3. Young JL,  Jae H J.  Study on the tracks in a nuclear track detector CR39) for detection of laser-induced charged particles. J Korean Phys Society. 2007;51:426-30.
4. Abojassima AA, Shltake AR, Najam LA,  Merzaa I. Radiological Parameters Due to Radon-222 in Soil Samples at Baghdad Governorate (Karakh), Iraq.  Pak J Sci Indust Res Series A: Physical Sci. 2017;60:72-8.
5. Abojassim  A. Alpha Particles Concentrations from Soil Samples of Al- Najaf/Iraq. Polish   J Soil Science. 2017; 50:249.
6. Mosier PA, Boss FE, Gordon LP,  Forsley DZ.  Detection of high energy particles using CR-39 detectors part 1: results of microscopic amination scanning, and LET analysis.  Int J Hydrogen Energy.2017;42: 416-28.
7. Al-Khateeb AAG, Hassan KM. Detailed geological survey for mineral exploration in Karbala-Najaf area. Geosurv library report No. 2891.2005.

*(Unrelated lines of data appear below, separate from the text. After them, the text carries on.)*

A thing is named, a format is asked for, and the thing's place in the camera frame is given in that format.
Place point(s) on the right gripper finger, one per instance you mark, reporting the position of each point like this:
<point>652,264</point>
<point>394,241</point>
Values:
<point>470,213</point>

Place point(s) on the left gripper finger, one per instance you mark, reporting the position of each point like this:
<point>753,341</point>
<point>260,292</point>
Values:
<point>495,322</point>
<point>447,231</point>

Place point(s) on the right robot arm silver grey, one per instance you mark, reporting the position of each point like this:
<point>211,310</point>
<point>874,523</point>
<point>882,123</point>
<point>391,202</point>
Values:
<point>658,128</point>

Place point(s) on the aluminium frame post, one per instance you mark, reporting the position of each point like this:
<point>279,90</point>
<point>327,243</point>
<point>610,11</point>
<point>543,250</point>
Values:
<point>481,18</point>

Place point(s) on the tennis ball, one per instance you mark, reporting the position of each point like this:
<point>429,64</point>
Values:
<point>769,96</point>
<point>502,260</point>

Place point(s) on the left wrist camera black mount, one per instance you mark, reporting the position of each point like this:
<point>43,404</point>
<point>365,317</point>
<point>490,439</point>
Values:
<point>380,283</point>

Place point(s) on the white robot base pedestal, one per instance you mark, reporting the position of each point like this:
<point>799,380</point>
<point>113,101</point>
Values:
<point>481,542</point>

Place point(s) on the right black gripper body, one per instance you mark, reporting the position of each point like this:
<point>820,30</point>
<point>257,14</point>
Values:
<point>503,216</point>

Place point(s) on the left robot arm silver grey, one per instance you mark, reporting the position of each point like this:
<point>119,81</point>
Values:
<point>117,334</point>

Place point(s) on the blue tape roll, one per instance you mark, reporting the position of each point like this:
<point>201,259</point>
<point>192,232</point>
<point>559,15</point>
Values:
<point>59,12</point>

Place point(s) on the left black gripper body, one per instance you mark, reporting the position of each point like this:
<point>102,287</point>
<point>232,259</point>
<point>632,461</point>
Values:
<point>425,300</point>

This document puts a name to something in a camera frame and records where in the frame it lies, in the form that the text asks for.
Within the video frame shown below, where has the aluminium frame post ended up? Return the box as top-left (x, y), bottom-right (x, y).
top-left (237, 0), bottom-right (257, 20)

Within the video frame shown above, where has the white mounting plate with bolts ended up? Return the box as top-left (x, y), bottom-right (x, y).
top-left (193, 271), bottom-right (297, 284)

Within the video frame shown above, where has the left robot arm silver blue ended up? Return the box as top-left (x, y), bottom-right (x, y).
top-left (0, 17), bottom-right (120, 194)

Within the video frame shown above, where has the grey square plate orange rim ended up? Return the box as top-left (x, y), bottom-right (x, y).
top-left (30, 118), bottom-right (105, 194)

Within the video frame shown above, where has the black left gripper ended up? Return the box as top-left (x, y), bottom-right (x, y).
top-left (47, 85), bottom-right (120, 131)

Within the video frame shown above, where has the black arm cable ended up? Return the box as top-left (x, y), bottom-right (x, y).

8. ICRP. Protection against Radon-222 at home and at work. Ann ICRP.1993;23:1-48.
9. Juan MB, Alberto RR. Monica P, Margarita CB, Jose A, Marta TC. Residential radon exposure, histologic types, and lung cancer risk. A case-control study in Galicia, Spain.  J Cancer Epidermal Biomarkers Prev. 2012;21:951-58.
10. Jing C. Canadian lung cancer relative risk of radon exposure for short periods in childhood compared to a lifetime.  J Environ Res Public health. 2013;10:1916-26.
11. Fleischer RL, Price PB, Walker RM. Nuclear tracks in solids  principles & applications, Univ. Of California press, Berkeley. 1975.